▶ _ASSIGNED TASK_: Begin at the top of the listing below. Write each line out exactly, ending with the line that holds "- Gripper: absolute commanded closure".
Segment Start: AVAILABLE DATA
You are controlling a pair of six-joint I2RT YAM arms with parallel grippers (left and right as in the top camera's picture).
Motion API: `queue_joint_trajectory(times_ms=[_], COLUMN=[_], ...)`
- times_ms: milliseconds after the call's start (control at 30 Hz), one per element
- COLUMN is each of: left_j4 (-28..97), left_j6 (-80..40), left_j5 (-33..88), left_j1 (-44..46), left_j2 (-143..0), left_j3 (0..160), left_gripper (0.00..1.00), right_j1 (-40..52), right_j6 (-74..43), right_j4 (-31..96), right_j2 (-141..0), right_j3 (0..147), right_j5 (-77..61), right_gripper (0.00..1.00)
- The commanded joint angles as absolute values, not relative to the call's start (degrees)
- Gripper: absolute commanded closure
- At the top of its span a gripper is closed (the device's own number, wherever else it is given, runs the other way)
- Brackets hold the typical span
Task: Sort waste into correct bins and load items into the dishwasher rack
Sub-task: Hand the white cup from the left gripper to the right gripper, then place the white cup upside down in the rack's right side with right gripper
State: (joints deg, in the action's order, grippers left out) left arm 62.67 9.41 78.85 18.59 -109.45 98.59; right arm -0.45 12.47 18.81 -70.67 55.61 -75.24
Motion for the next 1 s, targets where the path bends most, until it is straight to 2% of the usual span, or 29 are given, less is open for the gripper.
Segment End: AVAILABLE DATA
▶ _ANSWER TO THE EXERCISE_:
You are controlling a pair of six-joint I2RT YAM arms with parallel grippers (left and right as in the top camera's picture).
Motion API: `queue_joint_trajectory(times_ms=[_], COLUMN=[_], ...)`
- times_ms: milliseconds after the call's start (control at 30 Hz), one per element
- COLUMN is each of: left_j4 (-28..97), left_j6 (-80..40), left_j5 (-33..88), left_j1 (-44..46), left_j2 (-143..0), left_j3 (0..160), left_gripper (0.00..1.00), right_j1 (-40..52), right_j6 (-74..43), right_j4 (-31..96), right_j2 (-141..0), right_j3 (0..147), right_j5 (-77..61), right_gripper (0.00..1.00)
- The commanded joint angles as absolute values, not relative to the call's start (degrees)
- Gripper: absolute commanded closure

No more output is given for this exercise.